He had never seen Ray look so exquisite. The salt and pepper hair, now longer and loose, waves curling down over his neck. The huge, slightly canted emerald eyes alight with happiness. A beautiful charcoal suit Bodie had picked out for him, from Italy, definitely not English tailoring. The snow white of the shirt offsetting the lightly tanned skin of Ray's heartshaped face. The riotously colored tie Bodie had given him, all full of purples and blues and greens, so perfectly Italian once again. It took Bodie's breath away, the completeness of him, the ease with which he flitted among guests, seraphic, contained in happiness.
Bodie thought that if it hadn't been for the slightly chipped tooth that set off the perfect whiteness of the smile, the damaged cheekbone -- still so mysterious to Bodie -- Ray would have looked too perfectly unearthly. The rakishness saved him from an almost toosweet beauty.
Suddenly he looked away, aware that he had not heard a single word his companions were saying, and that they would certainly become aware of how desperately he looked at Ray, if they hadn't already. His eyes swept across the room and for a brief moment, lit on Gil. She was dancing with an obviously very drunk Murphy, happily ensconced in his embrace. She looked right at Bodie then, her gaze locking onto his like a laser sight.
He suddenly lost all the breath in his lungs, then turned his attention to his companions.
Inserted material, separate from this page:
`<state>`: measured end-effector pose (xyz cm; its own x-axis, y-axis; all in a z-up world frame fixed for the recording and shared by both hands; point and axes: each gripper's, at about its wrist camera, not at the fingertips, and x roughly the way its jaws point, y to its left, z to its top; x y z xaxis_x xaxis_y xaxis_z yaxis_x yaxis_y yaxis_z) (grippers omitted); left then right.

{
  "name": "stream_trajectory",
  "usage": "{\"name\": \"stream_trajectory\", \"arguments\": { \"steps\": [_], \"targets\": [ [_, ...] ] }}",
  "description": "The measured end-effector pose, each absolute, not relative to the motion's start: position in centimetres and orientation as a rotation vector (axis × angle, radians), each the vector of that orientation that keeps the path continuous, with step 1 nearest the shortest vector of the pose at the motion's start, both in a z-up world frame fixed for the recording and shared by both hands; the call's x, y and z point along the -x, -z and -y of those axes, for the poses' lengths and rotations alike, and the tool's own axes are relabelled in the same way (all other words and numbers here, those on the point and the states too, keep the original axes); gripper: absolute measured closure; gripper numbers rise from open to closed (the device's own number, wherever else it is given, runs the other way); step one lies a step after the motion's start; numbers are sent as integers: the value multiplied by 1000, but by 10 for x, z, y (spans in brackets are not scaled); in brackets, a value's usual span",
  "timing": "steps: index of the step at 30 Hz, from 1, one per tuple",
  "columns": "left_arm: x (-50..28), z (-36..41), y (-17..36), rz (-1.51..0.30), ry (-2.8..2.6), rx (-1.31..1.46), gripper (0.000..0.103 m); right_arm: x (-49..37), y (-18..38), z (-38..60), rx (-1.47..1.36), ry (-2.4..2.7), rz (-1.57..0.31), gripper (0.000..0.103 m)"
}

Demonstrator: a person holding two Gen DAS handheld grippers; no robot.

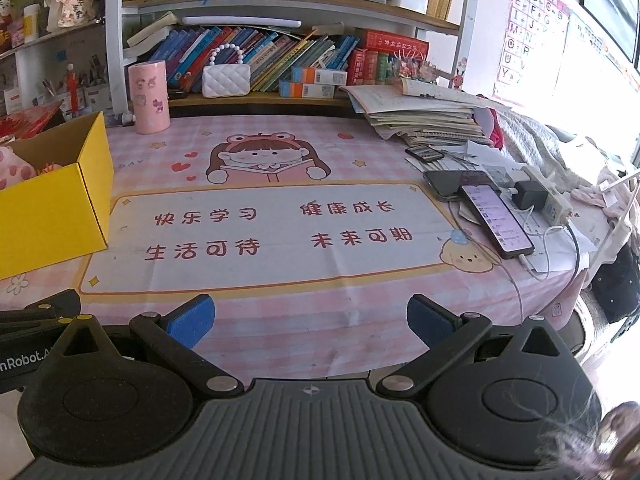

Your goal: Organize objects

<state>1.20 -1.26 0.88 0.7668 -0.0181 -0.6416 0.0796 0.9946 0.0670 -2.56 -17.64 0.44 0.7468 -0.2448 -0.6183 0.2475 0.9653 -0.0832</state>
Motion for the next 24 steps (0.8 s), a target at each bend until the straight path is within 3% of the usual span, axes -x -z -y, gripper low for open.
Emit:
{"name": "stream_trajectory", "arguments": {
  "steps": [24],
  "targets": [
    [-13, 7, -9, -709, 24, -93, 0, 24, -4, 172, 5, 266, -679, 0]
  ]
}}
She knew. Within a heartbeat, she was there at his side.
"Ah. As bad as all that, then."
He stepped slightly away from the others, closer to her. Gillian's eyes bored into his, filled with an expression he couldn't name. Pain? Concern? Or just confusion? Bodie stared back at her.
She moved her head slightly and then he knew the expression. Bewilderment, and love so strong and sharp it could shatter diamonds.
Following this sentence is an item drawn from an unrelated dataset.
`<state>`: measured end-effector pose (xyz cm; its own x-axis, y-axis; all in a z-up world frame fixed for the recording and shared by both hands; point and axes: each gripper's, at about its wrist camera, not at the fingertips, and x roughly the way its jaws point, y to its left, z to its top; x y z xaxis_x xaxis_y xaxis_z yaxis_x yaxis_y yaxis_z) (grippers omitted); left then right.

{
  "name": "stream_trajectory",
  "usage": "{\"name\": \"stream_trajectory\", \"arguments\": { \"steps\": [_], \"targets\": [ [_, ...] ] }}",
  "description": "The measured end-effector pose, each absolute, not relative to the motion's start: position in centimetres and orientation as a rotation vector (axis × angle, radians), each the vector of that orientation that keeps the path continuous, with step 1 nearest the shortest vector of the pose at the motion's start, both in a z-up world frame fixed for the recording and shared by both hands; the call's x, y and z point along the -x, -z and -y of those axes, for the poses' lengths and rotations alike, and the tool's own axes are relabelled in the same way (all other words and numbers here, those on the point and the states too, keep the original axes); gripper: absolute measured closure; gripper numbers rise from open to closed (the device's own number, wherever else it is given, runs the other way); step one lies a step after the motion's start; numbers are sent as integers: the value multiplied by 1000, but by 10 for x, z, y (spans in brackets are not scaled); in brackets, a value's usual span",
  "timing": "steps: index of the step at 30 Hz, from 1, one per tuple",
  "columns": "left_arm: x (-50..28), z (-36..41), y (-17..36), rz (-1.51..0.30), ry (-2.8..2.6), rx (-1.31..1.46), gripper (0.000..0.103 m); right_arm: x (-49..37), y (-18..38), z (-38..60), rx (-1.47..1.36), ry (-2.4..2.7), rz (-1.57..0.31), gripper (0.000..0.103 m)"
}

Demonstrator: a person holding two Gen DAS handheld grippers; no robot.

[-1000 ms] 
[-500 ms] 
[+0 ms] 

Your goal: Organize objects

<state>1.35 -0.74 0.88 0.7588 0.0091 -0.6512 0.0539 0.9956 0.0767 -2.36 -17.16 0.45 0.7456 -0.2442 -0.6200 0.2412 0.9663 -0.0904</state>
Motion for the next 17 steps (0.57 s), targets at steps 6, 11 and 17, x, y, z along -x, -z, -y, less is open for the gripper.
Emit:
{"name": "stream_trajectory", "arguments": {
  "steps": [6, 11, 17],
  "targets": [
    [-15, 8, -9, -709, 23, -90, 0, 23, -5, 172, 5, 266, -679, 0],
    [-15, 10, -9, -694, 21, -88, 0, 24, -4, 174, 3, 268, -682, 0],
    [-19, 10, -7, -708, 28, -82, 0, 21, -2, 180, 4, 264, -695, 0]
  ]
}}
No need to answer that, Bodie thought. He took her hand, and led her to the alcove off the hall's main floor. He stood behind her, and put both arms around her, squeezing tight. Gillian put her arms over his, and leant her head backwards onto Bodie's shoulder.
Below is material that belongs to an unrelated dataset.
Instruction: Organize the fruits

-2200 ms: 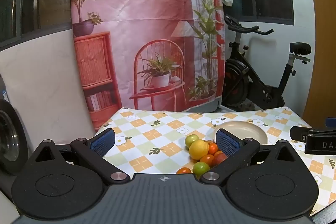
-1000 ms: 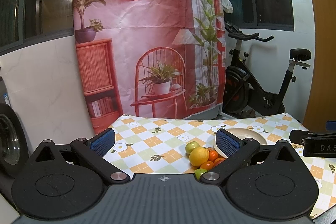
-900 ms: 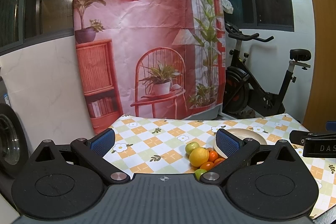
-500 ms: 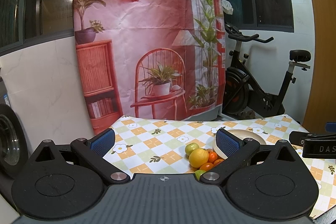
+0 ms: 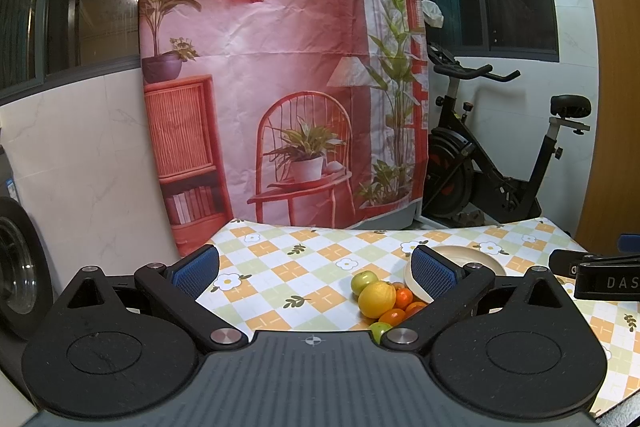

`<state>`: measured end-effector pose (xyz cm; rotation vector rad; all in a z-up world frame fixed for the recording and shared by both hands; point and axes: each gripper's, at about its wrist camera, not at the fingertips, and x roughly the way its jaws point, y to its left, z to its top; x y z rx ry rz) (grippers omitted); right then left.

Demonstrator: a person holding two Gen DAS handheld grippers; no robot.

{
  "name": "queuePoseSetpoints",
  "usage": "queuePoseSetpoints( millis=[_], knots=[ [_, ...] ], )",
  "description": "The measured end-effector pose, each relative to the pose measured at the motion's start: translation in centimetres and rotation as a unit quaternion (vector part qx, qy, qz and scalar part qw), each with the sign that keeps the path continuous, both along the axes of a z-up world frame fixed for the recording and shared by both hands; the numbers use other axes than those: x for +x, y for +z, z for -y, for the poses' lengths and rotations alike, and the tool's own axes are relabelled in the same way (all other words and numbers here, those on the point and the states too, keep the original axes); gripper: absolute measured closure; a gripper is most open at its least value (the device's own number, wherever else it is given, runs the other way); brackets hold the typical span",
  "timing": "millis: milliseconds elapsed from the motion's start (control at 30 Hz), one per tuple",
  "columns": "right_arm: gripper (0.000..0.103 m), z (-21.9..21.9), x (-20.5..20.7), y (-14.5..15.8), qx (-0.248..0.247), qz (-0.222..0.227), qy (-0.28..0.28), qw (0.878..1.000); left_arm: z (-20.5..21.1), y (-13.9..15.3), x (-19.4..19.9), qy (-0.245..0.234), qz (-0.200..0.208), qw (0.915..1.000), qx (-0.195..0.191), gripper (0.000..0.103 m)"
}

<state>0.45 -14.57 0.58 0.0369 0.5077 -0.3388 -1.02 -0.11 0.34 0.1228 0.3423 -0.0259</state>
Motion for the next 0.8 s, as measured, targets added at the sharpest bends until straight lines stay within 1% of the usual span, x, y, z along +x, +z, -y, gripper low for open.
queuePoseSetpoints(
  millis=[800],
  knots=[
    [0.000, 0.02, -0.01, -0.10, 0.002, -0.001, 0.000, 1.000, 0.04, -0.04, -0.19, -0.001, 0.000, 1.0000, -0.002, 0.000]
  ],
)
"Well, I always guessed you knew, but you never said anything," he said thoughtfully. "I assumed Ray would never speak of it."
"He doesn't, not in so many words. But I've heard about the shooting, about your caring for him. Isn't hard to put two and two together. And really, until today, I had never been sure. Wishful thinking, I guess. Makes it a bit awkward, doesn't it?"
"Please do not pity me," he whispered fiercely.
"Oh, I don't. I could never pity you. I adore you. It's only..."
"Only what?"
"Only...the expression on your face when you looked at him. Now I know what I must look like when I look at him."
Gillian turned around, into his arms, facing him. "Is this the most miserable day of your life? Bodie, please forgive me, I didn't know how much -- "
Bodie put soft, tender fingers to her lips. "This is a great day. Because there is nothing in this world I want more than to see Ray happy. God, look at him. He's practically beaming." He shook her shoulders lightly. "Look. I realized long ago that what I wanted in life wasn't always what I'd get. Life is too short for recriminations." He stroked her hair, realizing that for all intents and purposes, they looked like the lovers marrying today. "And I knew a long time ago that what was important was Ray's happiness. He couldn't give me what I wanted, so what I need for him is to be happy. Hell, just being around him day to day is good enough for me."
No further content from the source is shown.